Records contained in a dataset:
■ ■ ■
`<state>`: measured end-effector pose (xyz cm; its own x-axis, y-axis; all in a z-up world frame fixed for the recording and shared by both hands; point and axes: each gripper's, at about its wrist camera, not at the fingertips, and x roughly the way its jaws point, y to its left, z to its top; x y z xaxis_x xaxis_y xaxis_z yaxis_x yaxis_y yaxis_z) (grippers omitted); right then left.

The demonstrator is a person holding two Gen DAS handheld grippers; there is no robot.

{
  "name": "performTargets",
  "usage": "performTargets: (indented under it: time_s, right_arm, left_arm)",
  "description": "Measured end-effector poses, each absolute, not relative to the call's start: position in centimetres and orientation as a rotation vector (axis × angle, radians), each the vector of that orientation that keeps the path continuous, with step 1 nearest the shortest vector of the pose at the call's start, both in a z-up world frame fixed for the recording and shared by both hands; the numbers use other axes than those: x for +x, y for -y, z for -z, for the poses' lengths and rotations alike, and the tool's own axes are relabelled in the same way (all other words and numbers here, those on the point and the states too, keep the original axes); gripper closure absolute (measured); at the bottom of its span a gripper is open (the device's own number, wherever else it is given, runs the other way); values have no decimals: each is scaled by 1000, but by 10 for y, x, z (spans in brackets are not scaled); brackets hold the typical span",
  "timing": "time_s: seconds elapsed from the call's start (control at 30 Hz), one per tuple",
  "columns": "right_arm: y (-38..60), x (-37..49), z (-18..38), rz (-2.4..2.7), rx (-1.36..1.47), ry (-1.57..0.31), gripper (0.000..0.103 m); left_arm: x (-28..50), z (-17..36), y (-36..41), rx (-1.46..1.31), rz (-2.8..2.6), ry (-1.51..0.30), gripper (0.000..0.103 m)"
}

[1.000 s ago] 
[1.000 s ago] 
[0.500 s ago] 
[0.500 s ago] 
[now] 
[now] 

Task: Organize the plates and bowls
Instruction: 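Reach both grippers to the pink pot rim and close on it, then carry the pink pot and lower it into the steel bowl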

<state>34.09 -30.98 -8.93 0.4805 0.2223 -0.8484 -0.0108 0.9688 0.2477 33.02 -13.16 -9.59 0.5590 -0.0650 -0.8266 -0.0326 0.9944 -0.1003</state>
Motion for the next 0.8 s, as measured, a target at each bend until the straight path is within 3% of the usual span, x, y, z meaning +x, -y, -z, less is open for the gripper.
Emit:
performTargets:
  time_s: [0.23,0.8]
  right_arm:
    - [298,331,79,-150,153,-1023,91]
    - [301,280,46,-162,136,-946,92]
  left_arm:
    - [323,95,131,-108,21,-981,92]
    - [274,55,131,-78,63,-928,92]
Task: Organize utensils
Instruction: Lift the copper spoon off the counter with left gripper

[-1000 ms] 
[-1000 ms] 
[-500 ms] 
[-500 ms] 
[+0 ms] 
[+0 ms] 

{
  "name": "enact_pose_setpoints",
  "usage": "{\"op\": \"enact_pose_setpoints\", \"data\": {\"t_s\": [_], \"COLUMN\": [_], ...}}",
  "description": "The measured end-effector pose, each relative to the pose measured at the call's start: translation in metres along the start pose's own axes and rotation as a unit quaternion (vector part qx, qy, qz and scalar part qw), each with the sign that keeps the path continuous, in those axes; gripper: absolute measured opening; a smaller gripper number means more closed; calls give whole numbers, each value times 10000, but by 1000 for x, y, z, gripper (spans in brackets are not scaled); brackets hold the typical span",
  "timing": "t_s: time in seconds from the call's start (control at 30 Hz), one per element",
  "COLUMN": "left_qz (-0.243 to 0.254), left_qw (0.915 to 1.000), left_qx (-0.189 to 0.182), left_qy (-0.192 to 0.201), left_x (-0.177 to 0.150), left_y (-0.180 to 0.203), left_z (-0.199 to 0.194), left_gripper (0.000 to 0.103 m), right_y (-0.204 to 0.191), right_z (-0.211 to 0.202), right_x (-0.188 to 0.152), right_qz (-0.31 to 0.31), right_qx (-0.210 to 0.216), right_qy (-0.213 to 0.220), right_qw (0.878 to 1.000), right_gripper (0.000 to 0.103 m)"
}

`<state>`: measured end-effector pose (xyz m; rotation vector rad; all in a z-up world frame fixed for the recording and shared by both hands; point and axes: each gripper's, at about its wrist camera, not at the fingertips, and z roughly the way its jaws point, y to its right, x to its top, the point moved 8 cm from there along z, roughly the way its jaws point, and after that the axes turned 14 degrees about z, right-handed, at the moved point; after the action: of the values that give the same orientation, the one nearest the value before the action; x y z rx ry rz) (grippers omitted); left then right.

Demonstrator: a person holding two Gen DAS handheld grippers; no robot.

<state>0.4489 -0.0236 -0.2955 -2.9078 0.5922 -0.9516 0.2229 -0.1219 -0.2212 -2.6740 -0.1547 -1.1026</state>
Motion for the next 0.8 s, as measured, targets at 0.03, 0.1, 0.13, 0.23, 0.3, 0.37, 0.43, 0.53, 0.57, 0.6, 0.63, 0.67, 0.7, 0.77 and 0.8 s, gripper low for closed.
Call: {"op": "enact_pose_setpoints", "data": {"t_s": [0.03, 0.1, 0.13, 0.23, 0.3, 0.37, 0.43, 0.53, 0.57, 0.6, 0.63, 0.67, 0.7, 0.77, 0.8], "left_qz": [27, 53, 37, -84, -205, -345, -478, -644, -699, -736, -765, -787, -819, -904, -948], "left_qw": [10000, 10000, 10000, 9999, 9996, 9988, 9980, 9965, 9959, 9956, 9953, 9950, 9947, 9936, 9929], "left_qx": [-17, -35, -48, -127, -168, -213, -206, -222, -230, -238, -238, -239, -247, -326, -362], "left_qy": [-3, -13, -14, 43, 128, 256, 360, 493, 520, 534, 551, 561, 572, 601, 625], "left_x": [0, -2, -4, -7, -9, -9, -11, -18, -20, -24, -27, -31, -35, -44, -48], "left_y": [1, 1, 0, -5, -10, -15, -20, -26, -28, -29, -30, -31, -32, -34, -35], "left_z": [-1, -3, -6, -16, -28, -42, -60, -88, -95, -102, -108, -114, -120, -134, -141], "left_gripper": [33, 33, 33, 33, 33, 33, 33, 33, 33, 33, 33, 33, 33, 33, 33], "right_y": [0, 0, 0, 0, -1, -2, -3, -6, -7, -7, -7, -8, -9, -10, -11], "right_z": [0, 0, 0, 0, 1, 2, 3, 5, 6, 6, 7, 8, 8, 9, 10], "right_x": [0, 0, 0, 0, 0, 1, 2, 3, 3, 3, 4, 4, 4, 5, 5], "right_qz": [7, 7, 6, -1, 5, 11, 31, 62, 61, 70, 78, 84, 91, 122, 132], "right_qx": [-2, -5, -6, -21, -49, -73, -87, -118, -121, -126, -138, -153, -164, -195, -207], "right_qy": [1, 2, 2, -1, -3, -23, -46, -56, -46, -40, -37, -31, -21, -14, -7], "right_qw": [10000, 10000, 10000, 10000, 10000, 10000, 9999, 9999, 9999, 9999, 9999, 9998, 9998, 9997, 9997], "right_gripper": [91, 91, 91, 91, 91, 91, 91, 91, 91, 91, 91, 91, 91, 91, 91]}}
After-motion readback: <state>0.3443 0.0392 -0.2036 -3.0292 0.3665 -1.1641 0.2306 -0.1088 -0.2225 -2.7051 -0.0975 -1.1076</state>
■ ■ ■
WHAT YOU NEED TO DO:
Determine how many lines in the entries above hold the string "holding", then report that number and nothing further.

EXPECTED ANSWER:
2